Every B2B SaaS support team has a request type they secretly hate. For one client, the request was: “this user signed up under the wrong company. Please move their account.”

The reason support hated it was that the answer was always “we’ll need to escalate to engineering.” The reason engineering hated it was that the actual operation was not one UPDATE statement, it was a transaction across five tables with several denormalized counter caches that needed to be carefully maintained on both sides of the move. The engineer who got escalated had to context-switch out of whatever they were doing, open a Rails console, and run a sequence of commands that had been refined over years but lived nowhere except in a senior engineer’s muscle memory.

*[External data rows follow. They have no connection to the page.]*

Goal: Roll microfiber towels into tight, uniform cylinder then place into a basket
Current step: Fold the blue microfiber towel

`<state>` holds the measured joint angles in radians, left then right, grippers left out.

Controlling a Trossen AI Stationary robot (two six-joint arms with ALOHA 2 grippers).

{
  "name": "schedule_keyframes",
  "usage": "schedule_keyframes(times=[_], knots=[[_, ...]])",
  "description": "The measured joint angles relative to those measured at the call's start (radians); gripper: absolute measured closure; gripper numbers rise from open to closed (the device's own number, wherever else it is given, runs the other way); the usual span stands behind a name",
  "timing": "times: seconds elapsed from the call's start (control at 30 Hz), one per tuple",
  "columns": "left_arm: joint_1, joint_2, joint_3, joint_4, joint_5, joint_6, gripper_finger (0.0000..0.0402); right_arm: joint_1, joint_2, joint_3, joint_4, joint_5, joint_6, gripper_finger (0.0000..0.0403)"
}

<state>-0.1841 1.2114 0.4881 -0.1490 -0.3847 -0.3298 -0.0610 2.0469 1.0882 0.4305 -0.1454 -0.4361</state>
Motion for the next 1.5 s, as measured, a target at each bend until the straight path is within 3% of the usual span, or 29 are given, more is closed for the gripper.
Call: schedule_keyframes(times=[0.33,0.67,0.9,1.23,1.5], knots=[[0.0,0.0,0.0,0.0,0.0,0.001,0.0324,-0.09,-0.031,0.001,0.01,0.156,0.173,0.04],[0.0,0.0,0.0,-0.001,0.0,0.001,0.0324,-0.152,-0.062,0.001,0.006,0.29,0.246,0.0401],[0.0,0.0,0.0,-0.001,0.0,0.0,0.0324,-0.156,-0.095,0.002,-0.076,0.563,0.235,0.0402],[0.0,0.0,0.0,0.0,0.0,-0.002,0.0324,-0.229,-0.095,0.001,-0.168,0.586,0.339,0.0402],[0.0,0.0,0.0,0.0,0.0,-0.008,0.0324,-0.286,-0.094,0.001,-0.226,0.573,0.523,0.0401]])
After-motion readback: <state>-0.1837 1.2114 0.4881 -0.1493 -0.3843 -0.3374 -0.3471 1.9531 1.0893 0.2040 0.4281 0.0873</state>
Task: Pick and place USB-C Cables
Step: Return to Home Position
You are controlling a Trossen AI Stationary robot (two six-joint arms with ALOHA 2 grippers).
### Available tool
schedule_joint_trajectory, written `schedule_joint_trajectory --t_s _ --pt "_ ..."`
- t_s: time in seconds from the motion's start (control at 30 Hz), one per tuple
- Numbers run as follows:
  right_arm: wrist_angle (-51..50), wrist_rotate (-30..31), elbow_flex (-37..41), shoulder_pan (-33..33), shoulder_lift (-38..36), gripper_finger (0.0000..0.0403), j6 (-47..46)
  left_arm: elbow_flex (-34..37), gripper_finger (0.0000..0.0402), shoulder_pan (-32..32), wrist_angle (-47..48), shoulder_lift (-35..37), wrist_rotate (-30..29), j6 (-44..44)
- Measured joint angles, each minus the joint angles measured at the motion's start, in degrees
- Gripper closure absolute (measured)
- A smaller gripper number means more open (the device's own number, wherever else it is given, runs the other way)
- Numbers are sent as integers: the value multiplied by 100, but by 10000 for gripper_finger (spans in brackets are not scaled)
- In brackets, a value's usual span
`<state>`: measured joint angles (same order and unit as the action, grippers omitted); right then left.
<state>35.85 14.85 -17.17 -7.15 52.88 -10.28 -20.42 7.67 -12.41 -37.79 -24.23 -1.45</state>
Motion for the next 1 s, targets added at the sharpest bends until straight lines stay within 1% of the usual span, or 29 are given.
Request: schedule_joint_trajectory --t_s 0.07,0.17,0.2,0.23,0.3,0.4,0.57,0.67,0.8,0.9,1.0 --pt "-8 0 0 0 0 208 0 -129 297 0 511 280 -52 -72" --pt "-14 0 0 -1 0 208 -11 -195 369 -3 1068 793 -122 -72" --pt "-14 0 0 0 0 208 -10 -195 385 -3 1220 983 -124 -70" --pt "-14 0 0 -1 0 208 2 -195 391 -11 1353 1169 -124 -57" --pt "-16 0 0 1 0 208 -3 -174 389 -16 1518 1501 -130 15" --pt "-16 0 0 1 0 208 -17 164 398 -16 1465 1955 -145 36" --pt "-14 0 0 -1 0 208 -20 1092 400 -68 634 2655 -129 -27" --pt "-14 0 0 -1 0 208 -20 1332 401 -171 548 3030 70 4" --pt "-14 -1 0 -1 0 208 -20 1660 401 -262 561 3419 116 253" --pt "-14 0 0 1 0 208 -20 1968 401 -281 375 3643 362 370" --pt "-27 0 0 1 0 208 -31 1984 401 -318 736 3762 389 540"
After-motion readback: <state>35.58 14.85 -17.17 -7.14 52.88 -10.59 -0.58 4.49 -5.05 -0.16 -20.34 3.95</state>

This is the story of building a self-service version of that operation: a Rails Admin action, scoped to the Super Admin internal role, that runs inside a single database transaction, produces a structured diff preview before committing, and is safe enough that a support engineer can use it without an engineering escalation.

The pattern (dry-run preview + atomic transaction + role-scoped exposure) generalizes to roughly every “risky internal operation” in a SaaS product. Once we built one, we built six more in the following year. This article is about the first one.

The shape of the operation

Moving a user from company A to company B is not one write. It is at minimum five:

  1. users.company_id changes from A to B. The visible part.
  2. user_group_memberships for the moved user, scoped to company A, are removed (the user is no longer in any of company A’s user groups). New default memberships are created in company B.
  3. transactions authored by this user keep their user_id reference. We do not re-parent the transactions; they belong to the original company that owned them. This means the user’s transaction history visible to them now includes records that company B’s admins cannot see — which is intentional and worth surfacing in the diff preview.
  4. inspection_stats is a denormalized aggregate. Moving the user does not change historical inspection counts (those stay with company A’s records), but the user’s current-period contributions to inspection_stats need to be reconsidered. In practice we recompute the affected day-buckets on both sides after the move.
  5. audit_log gets a structured entry: actor, source company, target company, reason, user identifier. This is non-optional.

Plus the counter cache update: companies.user_count decrements on the source side and increments on the target side. (We use Rails counter_cache for this, which works as long as the operation respects ActiveRecord callbacks — i.e., does not use update_columns.)

Five tables, one counter cache, one denormalized aggregate. All of it has to land or none of it does. This is the most basic transaction guarantee a SaaS engineering team owes itself.

The naive version

The legacy version of this operation was a rake task or a Rails console snippet, roughly:

# DO NOT DO IT THIS WAY
user = User.find(user_id)
user.update!(company_id: target_company.id)
user.user_group_memberships.destroy_all
target_company.default_user_groups.each do |group|
  group.user_group_memberships.create!(user: user)
end

This was wrong in three ways:

  1. No transaction. A failure halfway through left the user in a corrupt state — moved on users, but still a member of the source company’s groups.
  2. No dry-run. The operator had to either run it and hope, or sketch the diff in their head before committing. The latter took ten minutes per case and was error-prone.
  3. No audit log. When a customer later asked “why is this user in our company,” the answer was “I’m not sure, let me ask around.”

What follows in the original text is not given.